Travelingue (Marcel Aymé)
Dernier roman de l’année 1941, « Travelingue » prend place en plein cœur de Paris.Radicalement différent de ses deux cousins, « Travelingue » ne traite pas de surnaturel mais d’une complexe histoire de famille prenant place dans les événements troubles de 1936 sous le gouvernement du Front Populaire ou les grèves et manifestations d’ouvriers déstabilisent le pays.
Dans ce contexte politique explosif, Aymé raconte la succession de Monsieur Lasquin grand industriel français décédé lors du repas de mariage de sa fille Micheline avec Pierre Lenoir lui-même fils d’industriels spécialisés dans les aciéries.
Mais Pierre n’a en réalité aucun gout pour les affaires et est très frustré de ne pas avoir plus se réaliser dans sa véritable passion : la course à pied.
Fanatique de sport, il a même un léger dégout pour sa femme Micheline qui finit par tomber amoureuse de son ami Bernard Ancelot, fils oisif d’un conseiller financier qui joue avec elle au tennis chaque jour.
Pour Monsieur Ancelot père, homme viril, décidé et ambitieux, Bernard est un raté qui perd son temps dans les soirées mondaines de ses sœurs délurées qui aiment les fréquentations pseudo intellectuelles.
La troisième composante de ce drame familial est l’écrivain Luc Pontdebois, que Aymé décrit comme très imbu de sa personne et prêt à toutes les bassesses et les compromis pour flatter les puissants et donner un coup de pouce à sa carrière littéraire.
Le lien entre toute ses personnes est Alphonse Chauvieux, oncle de Bernard, ex militaire occupant une bonne place dans l’usine Lasquin.
C’est lui qui découvre que Lasquin avait une maitresse appelée Elisabeth et qu’elle est la femme de son ancien camarade de régiment Malinier devenu après la guerre un modeste employé de bureau.
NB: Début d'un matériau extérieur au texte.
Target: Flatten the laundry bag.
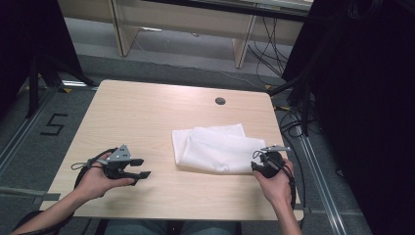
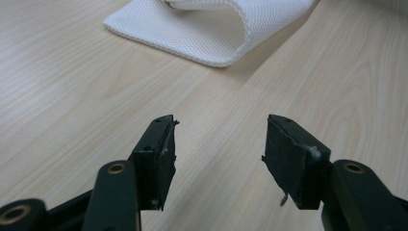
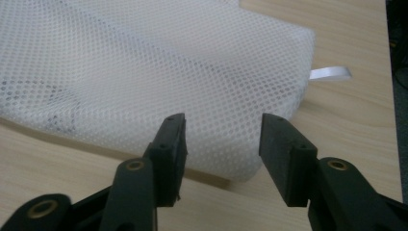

Pendant tout son roman, Aymé mélange les ingrédients et alterne les points de vue, que ce soit le milieu intellectuel et mondain parisien avec Milou, jeune boxeur arriviste tiré du peuple par un pygmalion homosexuel qui va vouloir prendre sa revanche sur la vie en devenant écrivain et en séduisant les femmes de conditions plus aisées que lui comme Micheline, ou alors l’agitation politique de son époque avec les dialogues entre Chauvieux et Malinier, ancien militaire primairement anti communiste.
Un drame intervient à la fin du roman, avec le désir de vengeance de Bernard, amant jaloux, prêt à tuer Milou mais ce drame est vite étouffé par la mort du boxeur tué lors d’une émeute.
Enfin, en filagramme apparait un mystérieux coiffeur, homme le plus influent du gouvernement, que viennent solliciter les directeurs d’usine ou les écrivains pour obtenir des faveurs.
En conclusion, bien que bien écrit « Travelingue » est un roman déroutant dans sa structure assez difficile à suivre.
Marcel Aymé y fait preuve de beaucoup d’humour voir d’auto dérision lorsqu’il se moque des femmes mondaines et des écrivains avides de reconnaissance.
Mais l’histoire parait assez embrouillée et on ne sait pas trop si l’homme s’attache davantage à décrire l’ambiance politique de son époque ou un drame d’une riche famille d’industriels parisiens.
Autre reproche, les interminables monologues du coiffeur finissent par saouler le lecteur.
Pour ces raisons, « Travelingue » est sans doute le roman de Aymé que j’ai jusqu’ici le moins apprécié.